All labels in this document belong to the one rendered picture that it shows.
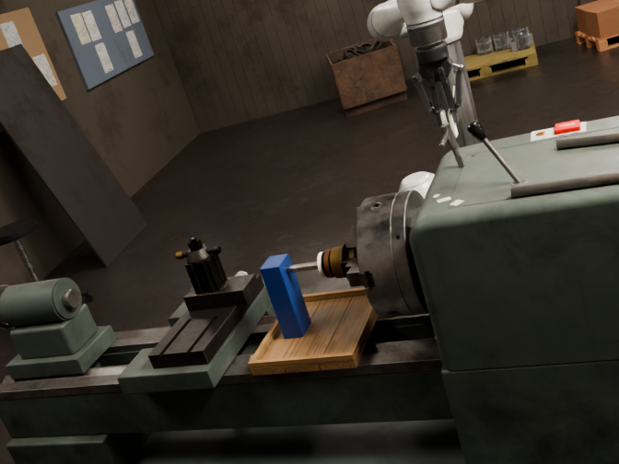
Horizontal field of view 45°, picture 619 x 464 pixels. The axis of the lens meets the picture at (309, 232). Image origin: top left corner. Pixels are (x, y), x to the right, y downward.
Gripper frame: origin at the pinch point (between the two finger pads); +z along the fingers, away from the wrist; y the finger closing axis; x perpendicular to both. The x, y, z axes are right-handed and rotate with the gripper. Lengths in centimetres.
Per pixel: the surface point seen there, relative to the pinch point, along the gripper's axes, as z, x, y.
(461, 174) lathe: 10.3, 9.3, -2.2
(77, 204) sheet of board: 85, -283, 363
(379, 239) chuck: 17.7, 24.2, 17.3
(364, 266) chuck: 22.8, 27.1, 21.9
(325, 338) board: 47, 18, 42
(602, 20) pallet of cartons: 107, -641, -42
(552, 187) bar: 8.8, 30.4, -23.9
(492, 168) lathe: 10.3, 9.1, -9.4
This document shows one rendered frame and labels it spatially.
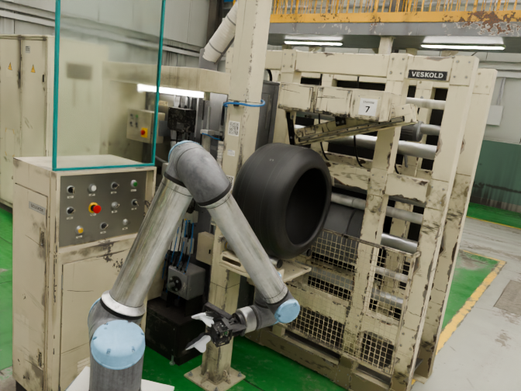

Aim of the exercise:
Could you set down word for word each line from the one holding "(461, 174) lathe: 10.3, 9.3, -2.2" through the end of the material above, without any pictures?

Your response:
(461, 174) lathe: 10.3, 9.3, -2.2
(77, 204) sheet of board: 85, -283, 363
(379, 239) chuck: 17.7, 24.2, 17.3
(364, 266) chuck: 22.8, 27.1, 21.9
(325, 338) board: 47, 18, 42
(602, 20) pallet of cartons: 107, -641, -42
(552, 187) bar: 8.8, 30.4, -23.9
(492, 168) lathe: 10.3, 9.1, -9.4
This document shows one rendered frame and labels it spatially.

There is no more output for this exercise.